**WORK REQUEST**. Are you able to retype all the records below exactly?

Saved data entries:
"""
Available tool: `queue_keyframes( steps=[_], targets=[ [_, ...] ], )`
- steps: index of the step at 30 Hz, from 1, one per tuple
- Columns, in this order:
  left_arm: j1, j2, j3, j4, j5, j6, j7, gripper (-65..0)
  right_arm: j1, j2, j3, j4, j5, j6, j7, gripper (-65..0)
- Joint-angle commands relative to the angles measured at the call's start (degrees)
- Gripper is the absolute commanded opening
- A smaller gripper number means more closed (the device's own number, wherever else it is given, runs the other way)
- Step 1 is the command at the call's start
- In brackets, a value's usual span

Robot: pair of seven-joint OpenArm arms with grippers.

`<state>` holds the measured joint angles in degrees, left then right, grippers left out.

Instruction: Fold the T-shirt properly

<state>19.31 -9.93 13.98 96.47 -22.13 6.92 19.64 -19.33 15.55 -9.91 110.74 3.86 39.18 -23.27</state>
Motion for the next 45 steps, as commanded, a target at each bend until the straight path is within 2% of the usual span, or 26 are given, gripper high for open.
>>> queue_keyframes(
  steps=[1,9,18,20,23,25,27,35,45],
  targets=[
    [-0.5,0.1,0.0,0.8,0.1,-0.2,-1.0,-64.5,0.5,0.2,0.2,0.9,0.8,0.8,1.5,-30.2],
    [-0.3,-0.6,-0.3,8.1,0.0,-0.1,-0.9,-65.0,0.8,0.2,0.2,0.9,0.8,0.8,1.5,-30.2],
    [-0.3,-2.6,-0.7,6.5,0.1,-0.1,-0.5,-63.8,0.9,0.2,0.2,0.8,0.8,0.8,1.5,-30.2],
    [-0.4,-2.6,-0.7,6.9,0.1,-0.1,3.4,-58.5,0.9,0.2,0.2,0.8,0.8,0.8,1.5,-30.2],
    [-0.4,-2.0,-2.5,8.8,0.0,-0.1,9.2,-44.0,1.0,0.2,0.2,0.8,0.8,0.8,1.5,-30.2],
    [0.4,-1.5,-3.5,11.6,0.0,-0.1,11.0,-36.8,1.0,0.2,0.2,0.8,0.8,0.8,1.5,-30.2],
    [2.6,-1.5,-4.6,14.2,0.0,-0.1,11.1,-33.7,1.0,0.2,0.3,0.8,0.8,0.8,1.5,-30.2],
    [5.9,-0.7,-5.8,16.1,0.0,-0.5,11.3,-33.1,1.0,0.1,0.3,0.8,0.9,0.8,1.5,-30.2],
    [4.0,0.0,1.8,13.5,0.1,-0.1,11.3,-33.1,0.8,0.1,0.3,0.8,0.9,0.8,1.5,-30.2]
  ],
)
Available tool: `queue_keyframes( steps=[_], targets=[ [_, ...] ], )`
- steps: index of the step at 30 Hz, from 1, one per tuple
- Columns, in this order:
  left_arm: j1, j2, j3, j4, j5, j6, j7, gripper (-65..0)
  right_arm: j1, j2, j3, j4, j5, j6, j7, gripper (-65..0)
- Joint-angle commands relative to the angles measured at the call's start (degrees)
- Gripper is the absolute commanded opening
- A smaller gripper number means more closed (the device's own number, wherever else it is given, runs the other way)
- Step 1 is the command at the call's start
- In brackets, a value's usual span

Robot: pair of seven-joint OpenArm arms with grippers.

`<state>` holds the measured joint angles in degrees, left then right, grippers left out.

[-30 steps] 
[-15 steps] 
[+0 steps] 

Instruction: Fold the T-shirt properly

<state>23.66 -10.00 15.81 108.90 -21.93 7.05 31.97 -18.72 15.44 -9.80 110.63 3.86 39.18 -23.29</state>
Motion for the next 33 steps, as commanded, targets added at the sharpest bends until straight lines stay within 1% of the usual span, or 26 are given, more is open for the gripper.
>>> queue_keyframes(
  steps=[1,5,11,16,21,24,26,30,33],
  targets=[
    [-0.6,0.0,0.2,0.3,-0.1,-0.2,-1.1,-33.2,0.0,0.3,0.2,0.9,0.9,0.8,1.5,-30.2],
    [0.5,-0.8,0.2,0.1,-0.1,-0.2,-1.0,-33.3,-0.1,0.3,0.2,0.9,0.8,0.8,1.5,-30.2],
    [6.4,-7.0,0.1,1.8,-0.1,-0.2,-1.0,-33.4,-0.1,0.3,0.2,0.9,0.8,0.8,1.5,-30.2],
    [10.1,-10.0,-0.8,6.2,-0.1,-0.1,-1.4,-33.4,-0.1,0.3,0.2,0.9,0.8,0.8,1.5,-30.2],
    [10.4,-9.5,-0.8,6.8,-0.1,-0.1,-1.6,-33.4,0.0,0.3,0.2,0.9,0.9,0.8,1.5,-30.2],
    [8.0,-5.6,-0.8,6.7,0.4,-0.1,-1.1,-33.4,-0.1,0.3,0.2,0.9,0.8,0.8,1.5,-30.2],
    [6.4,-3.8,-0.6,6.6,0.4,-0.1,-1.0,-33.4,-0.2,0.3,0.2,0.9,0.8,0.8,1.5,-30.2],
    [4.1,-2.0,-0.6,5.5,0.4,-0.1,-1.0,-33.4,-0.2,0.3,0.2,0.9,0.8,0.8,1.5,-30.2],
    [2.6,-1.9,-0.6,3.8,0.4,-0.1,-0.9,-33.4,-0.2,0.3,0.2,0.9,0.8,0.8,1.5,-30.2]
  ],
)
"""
**WRITTEN ANSWER**.
Available tool: `queue_keyframes( steps=[_], targets=[ [_, ...] ], )`
- steps: index of the step at 30 Hz, from 1, one per tuple
- Columns, in this order:
  left_arm: j1, j2, j3, j4, j5, j6, j7, gripper (-65..0)
  right_arm: j1, j2, j3, j4, j5, j6, j7, gripper (-65..0)
- Joint-angle commands relative to the angles measured at the call's start (degrees)
- Gripper is the absolute commanded opening
- A smaller gripper number means more closed (the device's own number, wherever else it is given, runs the other way)
- Step 1 is the command at the call's start
- In brackets, a value's usual span

Robot: pair of seven-joint OpenArm arms with grippers.

`<state>` holds the measured joint angles in degrees, left then right, grippers left out.

Instruction: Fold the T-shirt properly

<state>19.31 -9.93 13.98 96.47 -22.13 6.92 19.64 -19.33 15.55 -9.91 110.74 3.86 39.18 -23.27</state>
Motion for the next 45 steps, as commanded, a target at each bend until the straight path is within 2% of the usual span, or 26 are given, gripper high for open.
>>> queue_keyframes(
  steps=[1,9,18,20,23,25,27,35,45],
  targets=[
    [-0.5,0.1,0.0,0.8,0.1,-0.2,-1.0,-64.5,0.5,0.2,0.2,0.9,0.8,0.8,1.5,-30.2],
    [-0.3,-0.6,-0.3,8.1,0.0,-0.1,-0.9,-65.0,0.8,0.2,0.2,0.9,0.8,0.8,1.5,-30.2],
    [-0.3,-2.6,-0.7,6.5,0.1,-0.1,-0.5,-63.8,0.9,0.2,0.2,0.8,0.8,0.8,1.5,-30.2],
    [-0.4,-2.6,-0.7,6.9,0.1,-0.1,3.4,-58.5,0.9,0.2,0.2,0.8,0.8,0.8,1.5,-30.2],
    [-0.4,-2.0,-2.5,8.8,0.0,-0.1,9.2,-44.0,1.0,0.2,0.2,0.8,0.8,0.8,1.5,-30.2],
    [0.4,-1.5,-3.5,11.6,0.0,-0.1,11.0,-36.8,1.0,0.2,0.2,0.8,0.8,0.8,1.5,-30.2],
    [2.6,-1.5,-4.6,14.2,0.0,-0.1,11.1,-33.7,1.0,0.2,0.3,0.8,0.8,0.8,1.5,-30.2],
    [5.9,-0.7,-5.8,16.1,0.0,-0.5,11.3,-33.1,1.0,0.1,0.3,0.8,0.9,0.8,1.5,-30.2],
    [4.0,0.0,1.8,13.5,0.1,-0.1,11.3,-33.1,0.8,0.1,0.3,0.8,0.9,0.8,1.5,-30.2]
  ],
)
Available tool: `queue_keyframes( steps=[_], targets=[ [_, ...] ], )`
- steps: index of the step at 30 Hz, from 1, one per tuple
- Columns, in this order:
  left_arm: j1, j2, j3, j4, j5, j6, j7, gripper (-65..0)
  right_arm: j1, j2, j3, j4, j5, j6, j7, gripper (-65..0)
- Joint-angle commands relative to the angles measured at the call's start (degrees)
- Gripper is the absolute commanded opening
- A smaller gripper number means more closed (the device's own number, wherever else it is given, runs the other way)
- Step 1 is the command at the call's start
- In brackets, a value's usual span

Robot: pair of seven-joint OpenArm arms with grippers.

`<state>` holds the measured joint angles in degrees, left then right, grippers left out.

[-30 steps] 
[-15 steps] 
[+0 steps] 

Instruction: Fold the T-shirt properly

<state>23.66 -10.00 15.81 108.90 -21.93 7.05 31.97 -18.72 15.44 -9.80 110.63 3.86 39.18 -23.29</state>
Motion for the next 33 steps, as commanded, targets added at the sharpest bends until straight lines stay within 1% of the usual span, or 26 are given, more is open for the gripper.
>>> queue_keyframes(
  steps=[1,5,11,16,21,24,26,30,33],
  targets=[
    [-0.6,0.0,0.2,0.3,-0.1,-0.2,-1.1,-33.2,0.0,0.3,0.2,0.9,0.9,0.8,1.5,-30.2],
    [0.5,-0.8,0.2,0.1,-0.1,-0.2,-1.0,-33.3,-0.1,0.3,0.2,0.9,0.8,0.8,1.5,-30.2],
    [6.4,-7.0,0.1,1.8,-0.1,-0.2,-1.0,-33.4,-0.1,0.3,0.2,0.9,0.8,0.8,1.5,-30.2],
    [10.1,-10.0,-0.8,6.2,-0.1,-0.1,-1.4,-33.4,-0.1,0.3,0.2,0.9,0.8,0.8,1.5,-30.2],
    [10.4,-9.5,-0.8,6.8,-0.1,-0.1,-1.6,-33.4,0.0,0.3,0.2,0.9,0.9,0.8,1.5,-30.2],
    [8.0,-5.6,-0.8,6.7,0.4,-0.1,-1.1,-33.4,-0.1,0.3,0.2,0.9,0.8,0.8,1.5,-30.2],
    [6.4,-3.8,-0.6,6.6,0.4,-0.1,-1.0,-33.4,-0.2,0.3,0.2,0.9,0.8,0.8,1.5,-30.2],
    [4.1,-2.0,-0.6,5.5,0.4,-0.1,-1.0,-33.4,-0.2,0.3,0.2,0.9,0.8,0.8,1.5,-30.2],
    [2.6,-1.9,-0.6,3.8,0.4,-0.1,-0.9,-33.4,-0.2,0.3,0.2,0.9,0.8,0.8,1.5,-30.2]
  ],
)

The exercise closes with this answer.